# Task item
Your reply should reproduce the data below without a single alteration, apart from dropping the images.

# Dataset content
# # # #
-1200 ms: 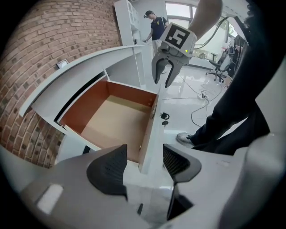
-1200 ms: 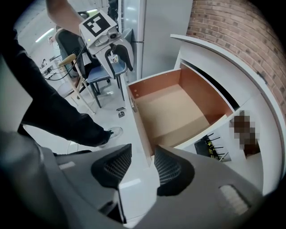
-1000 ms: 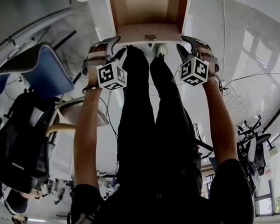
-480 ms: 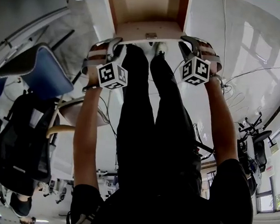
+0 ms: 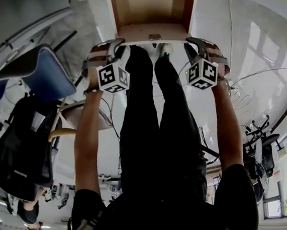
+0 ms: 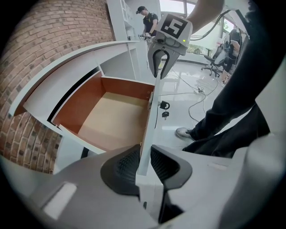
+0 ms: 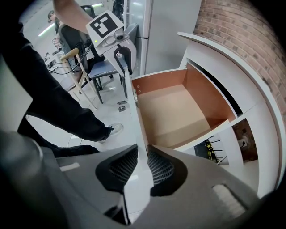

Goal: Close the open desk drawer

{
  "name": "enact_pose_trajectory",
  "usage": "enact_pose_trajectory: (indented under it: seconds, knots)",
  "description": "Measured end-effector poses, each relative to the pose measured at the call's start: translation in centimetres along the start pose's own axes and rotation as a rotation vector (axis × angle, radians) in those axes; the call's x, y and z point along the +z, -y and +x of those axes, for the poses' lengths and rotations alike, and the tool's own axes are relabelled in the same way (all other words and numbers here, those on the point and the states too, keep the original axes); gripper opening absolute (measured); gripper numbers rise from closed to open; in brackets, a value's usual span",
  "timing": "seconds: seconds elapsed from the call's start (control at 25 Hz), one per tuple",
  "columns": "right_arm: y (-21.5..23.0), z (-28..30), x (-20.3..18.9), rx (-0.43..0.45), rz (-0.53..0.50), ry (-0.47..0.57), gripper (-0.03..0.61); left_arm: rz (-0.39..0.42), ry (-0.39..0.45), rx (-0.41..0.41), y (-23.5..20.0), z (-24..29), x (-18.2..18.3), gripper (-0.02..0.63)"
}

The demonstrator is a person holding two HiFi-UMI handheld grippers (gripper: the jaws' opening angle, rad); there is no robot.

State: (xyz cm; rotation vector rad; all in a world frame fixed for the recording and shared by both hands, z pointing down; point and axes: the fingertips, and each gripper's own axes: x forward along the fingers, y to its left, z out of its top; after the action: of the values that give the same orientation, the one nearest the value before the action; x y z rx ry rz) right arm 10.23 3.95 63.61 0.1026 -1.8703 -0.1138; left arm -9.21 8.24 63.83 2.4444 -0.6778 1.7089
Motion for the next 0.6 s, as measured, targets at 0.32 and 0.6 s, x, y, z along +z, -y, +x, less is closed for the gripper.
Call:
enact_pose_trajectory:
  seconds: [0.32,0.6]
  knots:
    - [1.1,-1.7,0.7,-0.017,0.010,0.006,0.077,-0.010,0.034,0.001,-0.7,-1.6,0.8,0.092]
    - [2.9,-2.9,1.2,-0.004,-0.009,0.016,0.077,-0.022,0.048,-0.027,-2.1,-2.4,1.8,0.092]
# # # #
# Answer box
-1200 ms: 
-1200 ms: 
-1000 ms: 
-480 ms: 
+0 ms: 
+0 ms: 
+0 ms: 

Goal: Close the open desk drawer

{
  "name": "enact_pose_trajectory",
  "usage": "enact_pose_trajectory: (indented under it: seconds, knots)",
  "description": "Measured end-effector poses, each relative to the pose measured at the call's start: translation in centimetres along the start pose's own axes and rotation as a rotation vector (axis × angle, radians) in those axes; the call's x, y and z point along the +z, -y and +x of those axes, for the poses' lengths and rotations alike, and the tool's own axes are relabelled in the same way (all other words and numbers here, those on the point and the states too, keep the original axes); gripper opening absolute (measured); gripper numbers rise from closed to open; in brackets, a value's usual span",
  "timing": "seconds: seconds elapsed from the call's start (control at 25 Hz), one per tuple",
  "columns": "right_arm: y (-21.5..23.0), z (-28..30), x (-20.3..18.9), rx (-0.43..0.45), rz (-0.53..0.50), ry (-0.47..0.57), gripper (-0.03..0.61); left_arm: rz (-0.39..0.42), ry (-0.39..0.45), rx (-0.41..0.41), y (-23.5..20.0), z (-24..29), x (-18.2..18.3), gripper (-0.02..0.63)"
}

The demonstrator is a person holding two HiFi-UMI handheld grippers (gripper: the jaws' opening angle, rad); there is no robot.

State: (xyz cm; rotation vector rad; all in a world frame fixed for the recording and shared by both hands, z pointing down; point and axes: the fingertips, and each gripper's own axes: x forward along the fingers, y to its left, z out of its top; after the action: of the values that give the same orientation, the one nearest the value before the action; x y z rx ry rz) right arm 10.23 3.95 63.61 0.1026 -1.8703 -0.1138; left arm -9.21 8.24 63.83 2.4444 -0.6778 1.7089
Motion for the next 0.6 s, as measured, targets at 0.32 and 0.6 s, x, y, z along +z, -y, +x, less is closed for the gripper.
Call:
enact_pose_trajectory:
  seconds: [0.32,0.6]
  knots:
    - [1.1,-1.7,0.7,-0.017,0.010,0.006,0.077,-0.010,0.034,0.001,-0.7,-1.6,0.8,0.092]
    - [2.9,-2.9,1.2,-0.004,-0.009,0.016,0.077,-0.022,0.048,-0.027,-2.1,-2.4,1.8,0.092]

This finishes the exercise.